Q: You were at one time homeopath to the teacher Jiddhu Krishnamurti. What influence have Krishnamurti’s teachings had upon your approach to health, disease and homeopathy ?
A: The idea of freedom dawned upon me while I was treating Krishnamurti. Later on, this idea was concretely expressed in my definition for health. It was apparent that a healthy individual was one who was free from pain of the physical body, free from passions on the emotional level, and free from selfishness on the spiritual level. Of course, I have given all the other parameters to define health and the measure of health in my books.

Q: Freedom from selfishness – and ultimately freedom from the self – seem to hold the key to human evolution. Are these processes possible in a world which seems to be increasingly concerned with selfishness, instant gratification and materialism ?

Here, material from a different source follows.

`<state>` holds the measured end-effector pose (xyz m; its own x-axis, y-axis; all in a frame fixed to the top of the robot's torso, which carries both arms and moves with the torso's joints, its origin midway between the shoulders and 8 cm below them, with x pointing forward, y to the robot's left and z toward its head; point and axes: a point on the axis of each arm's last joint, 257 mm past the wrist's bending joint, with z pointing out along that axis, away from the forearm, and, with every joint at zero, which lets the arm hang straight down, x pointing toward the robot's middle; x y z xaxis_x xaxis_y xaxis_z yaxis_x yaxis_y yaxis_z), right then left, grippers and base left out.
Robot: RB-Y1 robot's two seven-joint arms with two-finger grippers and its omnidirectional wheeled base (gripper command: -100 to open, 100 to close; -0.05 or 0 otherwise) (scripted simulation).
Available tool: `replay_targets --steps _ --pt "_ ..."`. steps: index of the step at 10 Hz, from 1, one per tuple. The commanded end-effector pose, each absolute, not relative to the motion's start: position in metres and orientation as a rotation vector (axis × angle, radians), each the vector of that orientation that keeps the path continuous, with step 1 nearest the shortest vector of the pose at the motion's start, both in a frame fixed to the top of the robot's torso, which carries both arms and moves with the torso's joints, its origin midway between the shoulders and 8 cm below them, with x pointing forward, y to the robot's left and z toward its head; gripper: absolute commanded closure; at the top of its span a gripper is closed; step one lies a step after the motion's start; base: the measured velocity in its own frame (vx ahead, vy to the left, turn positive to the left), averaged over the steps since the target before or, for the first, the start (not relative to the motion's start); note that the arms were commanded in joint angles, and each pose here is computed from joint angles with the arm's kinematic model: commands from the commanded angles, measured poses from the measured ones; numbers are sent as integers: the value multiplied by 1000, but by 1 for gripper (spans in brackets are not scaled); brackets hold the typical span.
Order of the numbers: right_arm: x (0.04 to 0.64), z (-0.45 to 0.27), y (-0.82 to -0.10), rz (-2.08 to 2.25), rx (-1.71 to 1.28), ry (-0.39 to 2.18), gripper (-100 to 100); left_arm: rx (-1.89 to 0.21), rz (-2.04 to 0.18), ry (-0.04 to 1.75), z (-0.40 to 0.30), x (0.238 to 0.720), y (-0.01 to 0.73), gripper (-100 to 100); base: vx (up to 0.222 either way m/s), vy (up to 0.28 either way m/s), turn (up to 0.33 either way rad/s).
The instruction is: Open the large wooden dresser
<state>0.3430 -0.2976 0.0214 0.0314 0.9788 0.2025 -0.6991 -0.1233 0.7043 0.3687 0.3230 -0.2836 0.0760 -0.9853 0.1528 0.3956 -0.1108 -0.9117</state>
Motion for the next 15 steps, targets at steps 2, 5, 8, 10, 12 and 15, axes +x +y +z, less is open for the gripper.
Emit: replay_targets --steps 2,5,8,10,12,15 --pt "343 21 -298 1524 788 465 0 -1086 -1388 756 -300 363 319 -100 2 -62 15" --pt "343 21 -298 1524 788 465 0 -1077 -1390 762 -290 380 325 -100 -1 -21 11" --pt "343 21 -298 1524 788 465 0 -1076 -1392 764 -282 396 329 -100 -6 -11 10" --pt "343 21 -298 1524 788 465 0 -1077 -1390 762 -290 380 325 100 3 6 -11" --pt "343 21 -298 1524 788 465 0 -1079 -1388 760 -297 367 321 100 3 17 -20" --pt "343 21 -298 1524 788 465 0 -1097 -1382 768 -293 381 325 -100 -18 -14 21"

A: There is nobody walking on this earth who is entirely free from selfishness. Who is entirely healthy on the spiritual level, even if he is a saintly person? There are degrees of selfishness that every one of us possesses – one more, the other less. Yet it is possible for a certain type of individual who is working today in silence to attain a degree of selflessness which is beyond the comprehension of ordinary people. I have met some of these people and I have experienced their subtle influence upon the earth. I believe that it is these individuals who still hold a promise and a hope that the planet will not explode.

Q: Do you envisage ever going into retirement? If so, When ?
A: It is really strange that the older I get, the busier I become and the demand for information, teaching, research and treatments are constantly on the rise. I will stay as long as God permits me to work creatively.